**What you will do:**
Look through the lines below for the word "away", and copy every line that has it.

--- Supplied entries Enclosed Below ---

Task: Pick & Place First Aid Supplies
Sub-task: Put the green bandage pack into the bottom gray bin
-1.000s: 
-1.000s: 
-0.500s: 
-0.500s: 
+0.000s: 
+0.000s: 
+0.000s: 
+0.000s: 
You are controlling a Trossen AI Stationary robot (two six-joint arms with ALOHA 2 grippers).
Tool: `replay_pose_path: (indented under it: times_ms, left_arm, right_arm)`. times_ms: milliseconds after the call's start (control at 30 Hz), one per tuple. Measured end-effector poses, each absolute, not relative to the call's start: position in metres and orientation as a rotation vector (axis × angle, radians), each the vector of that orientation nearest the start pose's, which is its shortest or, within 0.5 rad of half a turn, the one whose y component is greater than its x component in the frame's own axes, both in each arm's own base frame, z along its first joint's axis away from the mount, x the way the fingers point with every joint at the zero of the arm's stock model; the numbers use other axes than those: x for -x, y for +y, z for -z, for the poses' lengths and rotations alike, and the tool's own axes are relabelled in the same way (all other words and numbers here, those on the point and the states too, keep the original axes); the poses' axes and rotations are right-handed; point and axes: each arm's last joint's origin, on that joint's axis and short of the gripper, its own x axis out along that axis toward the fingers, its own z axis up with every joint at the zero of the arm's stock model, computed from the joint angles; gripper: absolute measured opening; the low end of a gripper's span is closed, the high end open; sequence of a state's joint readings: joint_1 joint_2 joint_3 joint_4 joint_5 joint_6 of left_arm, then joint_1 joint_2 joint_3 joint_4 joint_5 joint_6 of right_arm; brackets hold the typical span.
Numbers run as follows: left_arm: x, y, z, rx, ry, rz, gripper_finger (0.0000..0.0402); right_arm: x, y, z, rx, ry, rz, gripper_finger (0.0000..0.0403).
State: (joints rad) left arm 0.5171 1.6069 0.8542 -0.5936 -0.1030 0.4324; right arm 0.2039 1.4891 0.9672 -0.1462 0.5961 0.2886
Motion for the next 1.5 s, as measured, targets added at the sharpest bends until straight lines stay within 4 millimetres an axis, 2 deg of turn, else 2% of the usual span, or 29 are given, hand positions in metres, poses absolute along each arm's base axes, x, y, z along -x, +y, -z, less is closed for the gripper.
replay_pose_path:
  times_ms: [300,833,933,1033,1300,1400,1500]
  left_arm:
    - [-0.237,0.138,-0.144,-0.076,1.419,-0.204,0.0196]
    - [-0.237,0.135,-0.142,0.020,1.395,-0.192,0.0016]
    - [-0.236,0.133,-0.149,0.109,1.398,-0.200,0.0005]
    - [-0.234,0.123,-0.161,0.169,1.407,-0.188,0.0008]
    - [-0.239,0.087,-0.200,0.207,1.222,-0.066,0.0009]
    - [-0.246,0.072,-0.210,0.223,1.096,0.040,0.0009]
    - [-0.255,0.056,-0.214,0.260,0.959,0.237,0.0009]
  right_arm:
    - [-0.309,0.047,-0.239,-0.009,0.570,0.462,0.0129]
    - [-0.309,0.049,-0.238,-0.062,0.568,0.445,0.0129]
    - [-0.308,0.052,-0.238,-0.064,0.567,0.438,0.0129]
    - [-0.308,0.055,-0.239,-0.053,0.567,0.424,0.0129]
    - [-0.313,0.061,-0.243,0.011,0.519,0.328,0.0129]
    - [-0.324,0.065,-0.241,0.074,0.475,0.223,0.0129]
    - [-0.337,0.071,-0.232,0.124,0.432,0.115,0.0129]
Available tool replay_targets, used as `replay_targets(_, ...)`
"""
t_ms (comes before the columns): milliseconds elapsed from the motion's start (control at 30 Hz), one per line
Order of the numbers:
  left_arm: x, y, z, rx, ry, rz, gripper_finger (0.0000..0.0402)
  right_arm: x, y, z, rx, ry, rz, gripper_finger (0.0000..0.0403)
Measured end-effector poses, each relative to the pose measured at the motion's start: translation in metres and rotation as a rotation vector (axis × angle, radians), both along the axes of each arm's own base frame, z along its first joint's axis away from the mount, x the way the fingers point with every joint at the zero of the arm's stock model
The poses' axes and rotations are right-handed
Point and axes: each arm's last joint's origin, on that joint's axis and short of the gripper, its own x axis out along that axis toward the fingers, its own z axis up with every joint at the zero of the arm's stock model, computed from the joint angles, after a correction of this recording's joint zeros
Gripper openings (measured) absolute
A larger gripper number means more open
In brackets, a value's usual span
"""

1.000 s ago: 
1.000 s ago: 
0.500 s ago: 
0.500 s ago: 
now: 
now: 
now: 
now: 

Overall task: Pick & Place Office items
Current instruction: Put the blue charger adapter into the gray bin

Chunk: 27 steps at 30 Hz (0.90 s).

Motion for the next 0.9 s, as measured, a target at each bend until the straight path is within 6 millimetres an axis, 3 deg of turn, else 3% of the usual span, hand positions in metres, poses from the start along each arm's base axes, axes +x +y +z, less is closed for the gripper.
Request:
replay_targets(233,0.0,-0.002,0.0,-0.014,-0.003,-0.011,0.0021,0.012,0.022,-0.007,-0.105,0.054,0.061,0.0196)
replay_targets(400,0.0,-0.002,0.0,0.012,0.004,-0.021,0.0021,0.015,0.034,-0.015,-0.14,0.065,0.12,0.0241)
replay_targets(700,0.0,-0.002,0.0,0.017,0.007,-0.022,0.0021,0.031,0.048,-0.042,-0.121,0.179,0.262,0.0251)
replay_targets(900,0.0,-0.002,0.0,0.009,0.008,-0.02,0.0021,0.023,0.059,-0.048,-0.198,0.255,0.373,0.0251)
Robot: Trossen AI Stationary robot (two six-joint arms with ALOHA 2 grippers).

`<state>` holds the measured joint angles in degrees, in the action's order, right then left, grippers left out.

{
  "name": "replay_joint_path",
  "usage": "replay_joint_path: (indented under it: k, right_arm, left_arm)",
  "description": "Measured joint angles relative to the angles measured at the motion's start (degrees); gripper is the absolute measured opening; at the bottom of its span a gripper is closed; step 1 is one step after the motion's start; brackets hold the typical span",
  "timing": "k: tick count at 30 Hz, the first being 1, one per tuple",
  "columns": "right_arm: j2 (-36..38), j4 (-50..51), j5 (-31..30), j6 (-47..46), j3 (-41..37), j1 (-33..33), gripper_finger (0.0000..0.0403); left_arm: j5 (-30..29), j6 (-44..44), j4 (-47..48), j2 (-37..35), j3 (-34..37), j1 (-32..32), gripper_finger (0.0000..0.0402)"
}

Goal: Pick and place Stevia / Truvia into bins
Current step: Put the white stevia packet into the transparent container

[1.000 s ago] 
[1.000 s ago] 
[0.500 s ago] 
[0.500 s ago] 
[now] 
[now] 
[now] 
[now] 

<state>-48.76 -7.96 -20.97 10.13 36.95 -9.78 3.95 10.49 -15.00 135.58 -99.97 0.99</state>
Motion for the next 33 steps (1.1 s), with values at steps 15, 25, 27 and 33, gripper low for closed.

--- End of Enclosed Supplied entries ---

**Response to this task:**
Tool: `replay_pose_path: (indented under it: times_ms, left_arm, right_arm)`. times_ms: milliseconds after the call's start (control at 30 Hz), one per tuple. Measured end-effector poses, each absolute, not relative to the call's start: position in metres and orientation as a rotation vector (axis × angle, radians), each the vector of that orientation nearest the start pose's, which is its shortest or, within 0.5 rad of half a turn, the one whose y component is greater than its x component in the frame's own axes, both in each arm's own base frame, z along its first joint's axis away from the mount, x the way the fingers point with every joint at the zero of the arm's stock model; the numbers use other axes than those: x for -x, y for +y, z for -z, for the poses' lengths and rotations alike, and the tool's own axes are relabelled in the same way (all other words and numbers here, those on the point and the states too, keep the original axes); the poses' axes and rotations are right-handed; point and axes: each arm's last joint's origin, on that joint's axis and short of the gripper, its own x axis out along that axis toward the fingers, its own z axis up with every joint at the zero of the arm's stock model, computed from the joint angles; gripper: absolute measured opening; the low end of a gripper's span is closed, the high end open; sequence of a state's joint readings: joint_1 joint_2 joint_3 joint_4 joint_5 joint_6 of left_arm, then joint_1 joint_2 joint_3 joint_4 joint_5 joint_6 of right_arm; brackets hold the typical span.
Measured end-effector poses, each relative to the pose measured at the motion's start: translation in metres and rotation as a rotation vector (axis × angle, radians), both along the axes of each arm's own base frame, z along its first joint's axis away from the mount, x the way the fingers point with every joint at the zero of the arm's stock model

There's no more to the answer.